Every girl’s boudoir should have these words framed and hanging on the wall: “Does he love you or does he just love what he can do to you?”
You beget children, you read to them, teach them the rules, show them the Grand Canyon, get them a cat, set an example by embracing virtue more avidly than you normally would, straighten their teeth, buy them some fancy education – and all it takes is one sick relationship to knock your whole program into the weeds.
So I meet my daughters’ new boyfriends with apprehension.
Marie is now 26 and dating an eccentric extrovert named Aaron. The one time he came out from the city to visit us, he acted normal. But in his urban habitat he shows less restraint. Marie says he’ll walk down the streets singing and playing his accordion. He sometimes paints dots and stripes on his face to stimulate the public. Last Halloween he went to a party mostly naked, wearing only some seashells accessorized by a belt made of the actual tails of dead fish and a necklace of their heads. I’m told the smell was a room-emptier.
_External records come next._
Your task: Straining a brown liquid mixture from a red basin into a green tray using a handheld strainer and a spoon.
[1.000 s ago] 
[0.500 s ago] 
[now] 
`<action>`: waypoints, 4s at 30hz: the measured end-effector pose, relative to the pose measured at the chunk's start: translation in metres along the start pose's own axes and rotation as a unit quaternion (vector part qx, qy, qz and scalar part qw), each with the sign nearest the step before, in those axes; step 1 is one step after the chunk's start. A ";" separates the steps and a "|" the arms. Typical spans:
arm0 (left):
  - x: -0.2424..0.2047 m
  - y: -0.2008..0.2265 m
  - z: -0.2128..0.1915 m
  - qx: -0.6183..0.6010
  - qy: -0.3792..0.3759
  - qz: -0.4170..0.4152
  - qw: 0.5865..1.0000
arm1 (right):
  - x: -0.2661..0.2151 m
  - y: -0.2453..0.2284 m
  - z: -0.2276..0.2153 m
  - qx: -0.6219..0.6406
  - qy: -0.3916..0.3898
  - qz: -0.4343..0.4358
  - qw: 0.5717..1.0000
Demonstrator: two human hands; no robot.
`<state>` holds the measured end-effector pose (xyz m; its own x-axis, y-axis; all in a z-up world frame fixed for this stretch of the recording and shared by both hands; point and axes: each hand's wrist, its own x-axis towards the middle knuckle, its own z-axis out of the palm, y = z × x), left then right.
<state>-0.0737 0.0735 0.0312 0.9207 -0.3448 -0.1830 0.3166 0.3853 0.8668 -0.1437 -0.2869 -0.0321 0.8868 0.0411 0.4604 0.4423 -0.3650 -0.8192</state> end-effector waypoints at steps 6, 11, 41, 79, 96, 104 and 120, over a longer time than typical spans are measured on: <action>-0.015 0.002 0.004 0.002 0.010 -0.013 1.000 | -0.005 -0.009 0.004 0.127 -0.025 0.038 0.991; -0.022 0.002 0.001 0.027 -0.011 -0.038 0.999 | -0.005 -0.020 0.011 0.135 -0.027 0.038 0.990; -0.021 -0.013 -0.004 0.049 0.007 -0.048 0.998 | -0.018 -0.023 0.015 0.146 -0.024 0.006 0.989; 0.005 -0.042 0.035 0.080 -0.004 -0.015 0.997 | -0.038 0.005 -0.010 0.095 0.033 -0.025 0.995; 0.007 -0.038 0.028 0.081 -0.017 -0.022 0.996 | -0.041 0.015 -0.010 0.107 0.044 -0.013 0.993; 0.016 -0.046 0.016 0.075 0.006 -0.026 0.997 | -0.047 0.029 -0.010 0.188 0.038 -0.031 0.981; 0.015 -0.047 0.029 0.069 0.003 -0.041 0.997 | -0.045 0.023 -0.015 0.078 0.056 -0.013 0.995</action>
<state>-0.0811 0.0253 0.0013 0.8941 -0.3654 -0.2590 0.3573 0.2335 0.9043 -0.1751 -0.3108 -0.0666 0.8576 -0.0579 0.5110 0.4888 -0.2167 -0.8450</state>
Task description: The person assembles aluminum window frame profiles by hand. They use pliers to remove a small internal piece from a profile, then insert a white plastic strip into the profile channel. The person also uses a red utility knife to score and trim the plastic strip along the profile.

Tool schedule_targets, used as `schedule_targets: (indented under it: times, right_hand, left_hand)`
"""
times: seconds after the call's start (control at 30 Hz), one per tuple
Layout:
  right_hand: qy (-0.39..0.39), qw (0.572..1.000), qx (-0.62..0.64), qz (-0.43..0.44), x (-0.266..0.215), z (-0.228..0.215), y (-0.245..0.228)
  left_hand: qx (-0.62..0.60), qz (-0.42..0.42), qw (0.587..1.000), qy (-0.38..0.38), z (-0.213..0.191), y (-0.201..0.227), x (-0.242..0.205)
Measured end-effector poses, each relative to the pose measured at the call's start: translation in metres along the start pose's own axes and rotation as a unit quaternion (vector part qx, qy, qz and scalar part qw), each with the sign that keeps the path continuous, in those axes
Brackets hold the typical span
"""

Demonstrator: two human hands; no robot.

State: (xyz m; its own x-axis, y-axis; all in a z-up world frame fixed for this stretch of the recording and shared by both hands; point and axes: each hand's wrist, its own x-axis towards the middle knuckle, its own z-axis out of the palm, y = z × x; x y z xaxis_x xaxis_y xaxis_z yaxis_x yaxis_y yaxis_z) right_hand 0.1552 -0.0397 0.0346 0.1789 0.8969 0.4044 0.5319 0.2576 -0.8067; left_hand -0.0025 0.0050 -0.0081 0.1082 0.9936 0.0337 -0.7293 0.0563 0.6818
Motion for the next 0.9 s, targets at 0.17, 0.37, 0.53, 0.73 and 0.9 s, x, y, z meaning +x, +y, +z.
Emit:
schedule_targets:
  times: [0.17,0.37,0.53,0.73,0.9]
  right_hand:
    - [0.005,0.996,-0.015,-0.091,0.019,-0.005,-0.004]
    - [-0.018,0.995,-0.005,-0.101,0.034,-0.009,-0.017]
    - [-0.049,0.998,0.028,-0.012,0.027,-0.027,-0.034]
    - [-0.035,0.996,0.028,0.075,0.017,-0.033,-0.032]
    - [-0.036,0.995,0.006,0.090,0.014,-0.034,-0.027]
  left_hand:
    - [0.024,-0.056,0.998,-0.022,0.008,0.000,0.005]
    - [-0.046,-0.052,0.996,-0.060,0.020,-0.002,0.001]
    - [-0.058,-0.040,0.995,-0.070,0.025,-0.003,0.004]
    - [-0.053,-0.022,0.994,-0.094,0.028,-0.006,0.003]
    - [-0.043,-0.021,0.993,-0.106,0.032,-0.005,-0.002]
Aaron is studying for a master’s degree in philosophy or something equally profitable, yet he manages to work a lot of impulsive tree-climbing into his busy day. He keeps a hammock high up in a tall tree in a city park and calls it his office.
It would be reassuring to hear a professional opinion that he’s merely celebrating life and is not in the grip of a terrible disorder.
But the bottom line is Marie says he cares about her happiness. And if their romance should terminate in marriage, so be it. (Although you can’t help but wonder what his child-raising program might include.)